Buffy the Bufferbot is designed as a example of how Artificial Intelligence can be used to make work in the lab easier. The objective of the robot is to get an unknown buffer and add enough base or acid until it reaches the right pH. The goal is to make a plug-and-play, low cost robot, to lower the efforts of the people in the lab. For now Buffy only works in simulation, and is not very robust, but in the future, we hope that Buffy will have a body so it can help people all over the world.

How to use the simulation

As buffy is properly packaged, it can be installed directly from the source by running “pip install git+https://github.com/Ezmagon/buffy” in a command line terminal. A wrapper script to run the buffy simulation is then added to your path and can be run using “buffy_run.py”. The program opens a TKinter window to accept the goal pH as input. This is the only input that is needed as buffy is able to derive all the other system parameters by itself. When computer vision is pressed in the next window, it starts the simulation of how the finished computer vision will be able to automatically read the current pH of the buffer from an existing pH meter. The system incrementally shows how the algorithm approaches the correct area of the image and reads the numbers. When a key is pressed, the simulation windows opens.

Results

The simulation window shows the underlying (real) buffer pH curve in orange that is being simulated. Just like in the future hardware version of buffy, it doesn’t know this curve beforehand. Buffy will start to add acid or base depending on whether the pH has to increase or decrease. The new pH of the buffer is recorded. As buffy records more data points, it is able to fit a third order polynomial to the data points, shown as the green line. The fit gets progressively more accurate as more data points are gathered. Despite the addition of random noise to the data points, buffy is able to accurately predict the real underlying pH curve of the buffer. Using this fit it is possible to make increasingly accurate predictions of how much acid or base to add to the solution, drastically reducing the time required to adjust a buffer manually.

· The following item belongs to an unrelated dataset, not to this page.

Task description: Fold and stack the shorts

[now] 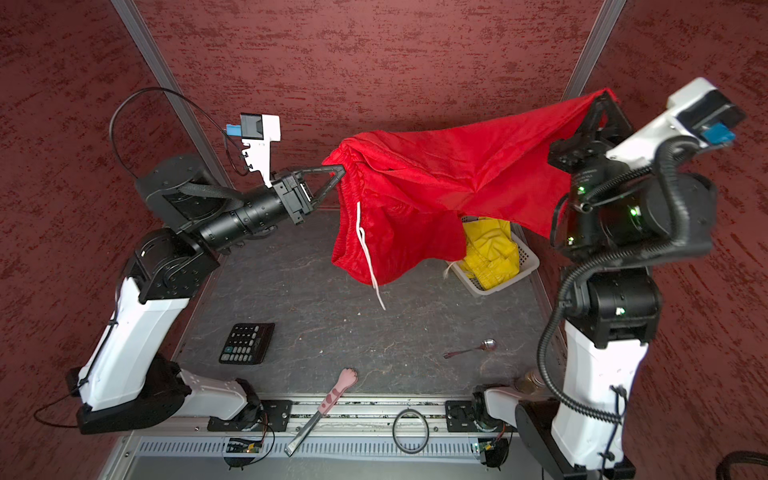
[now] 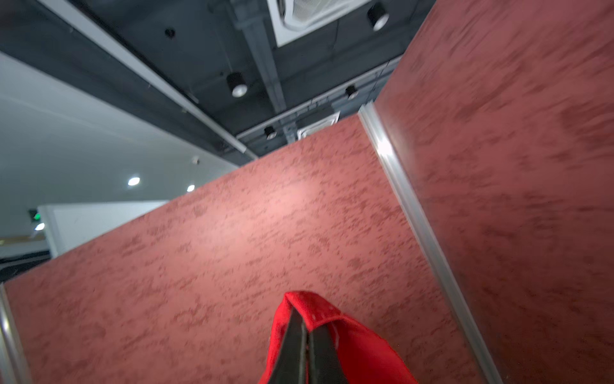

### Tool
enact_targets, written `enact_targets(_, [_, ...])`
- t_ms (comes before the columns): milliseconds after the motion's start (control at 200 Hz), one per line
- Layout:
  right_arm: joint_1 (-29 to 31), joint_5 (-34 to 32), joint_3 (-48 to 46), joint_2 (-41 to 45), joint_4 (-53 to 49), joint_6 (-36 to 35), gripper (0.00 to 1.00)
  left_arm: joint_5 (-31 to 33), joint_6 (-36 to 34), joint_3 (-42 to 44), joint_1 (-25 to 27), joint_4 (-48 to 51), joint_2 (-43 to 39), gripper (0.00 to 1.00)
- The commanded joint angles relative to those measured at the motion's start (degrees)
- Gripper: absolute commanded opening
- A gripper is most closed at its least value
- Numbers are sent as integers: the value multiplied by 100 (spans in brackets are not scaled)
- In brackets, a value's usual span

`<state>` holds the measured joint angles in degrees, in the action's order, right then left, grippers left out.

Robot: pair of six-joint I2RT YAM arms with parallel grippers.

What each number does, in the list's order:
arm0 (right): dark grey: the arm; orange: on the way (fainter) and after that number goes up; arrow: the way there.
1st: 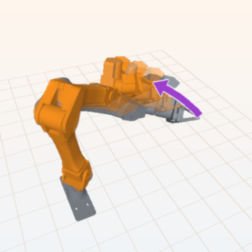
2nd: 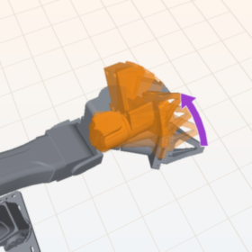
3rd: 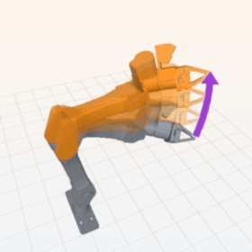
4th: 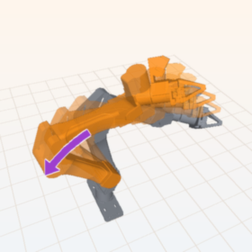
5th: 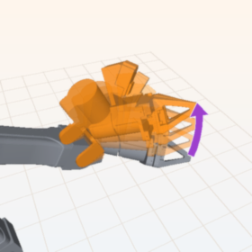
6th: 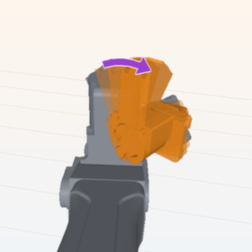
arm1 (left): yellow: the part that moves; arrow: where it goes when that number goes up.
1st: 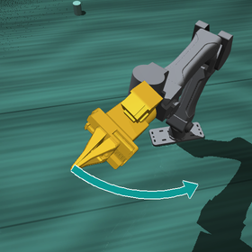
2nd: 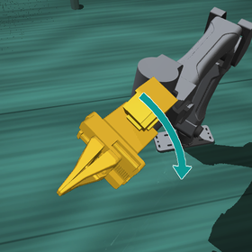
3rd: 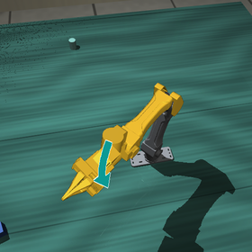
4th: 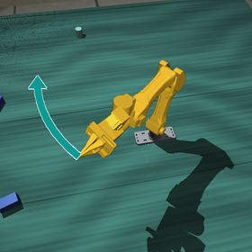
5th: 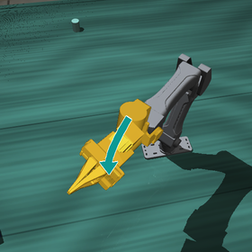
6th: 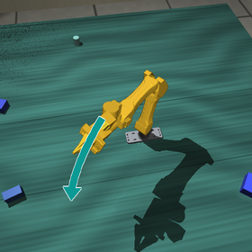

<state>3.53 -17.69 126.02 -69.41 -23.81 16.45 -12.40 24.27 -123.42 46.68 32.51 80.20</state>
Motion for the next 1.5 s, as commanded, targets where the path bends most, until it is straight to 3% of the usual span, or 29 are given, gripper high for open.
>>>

A look in the brain of the robot!

The simulation

To be able to properly simulate the pH curve of the buffer, the “real” buffer pH has to be approximated by a continuous function. The well established Henderson-Hasselbalch equation (pH = pKa + log10 ([A-]/[HA])) was used to generate data points within the range of the buffer. However, this function tends to infinity as one of the buffer components approaches zero. Therefore the rest of the data points were linearly approximated. A third order polynomial was fit to the data points to yield a continuous function that could be used to approximate the pH range across the entire pH range.

Observe

The computer vision algorithm uses different techniques to find the number on the screen. The amount of deep learning is minimized, as we want to make Buffy as memory efficient as possible. (1) First , the algorithm uses a Gaussian blur to smoothen out the noise in the camera view. (2) After this, the Canny Edge Detection algorithm is used, and this way the edges are clear for Buffy. (3) Now, the contours are found, and the biggest ones are marked. After this, it focuses on the biggest contour to find the pH meter. (4) After this, the process is repeated to find the screen of the pH meter. Then, after the Canny Edge Detection is used, (5) Buffy looks for contours of the right size to find the numbers. (6) If the numbers are found, the area of interest is taken out and put into a Neural Network trained on recognizing ResNet numbers. This returns the number of the pH meter.

Predict the polynomial of the buffer

To predict the polynomial of the buffer, Buffy has to predict where the buffer is, as the pH curve is not linear. Therefore we gave it knowledge of the buffer curve, which is that all buffers are polynomials to the 3rd degree. Therefore, Buffy expects a line in the form of ax3 + bx2 + cx + d = y. To give the user insight in the knowledge of Buffy, the line is projected over the real line, and over time we can see it is learning, and coming closer to the right point.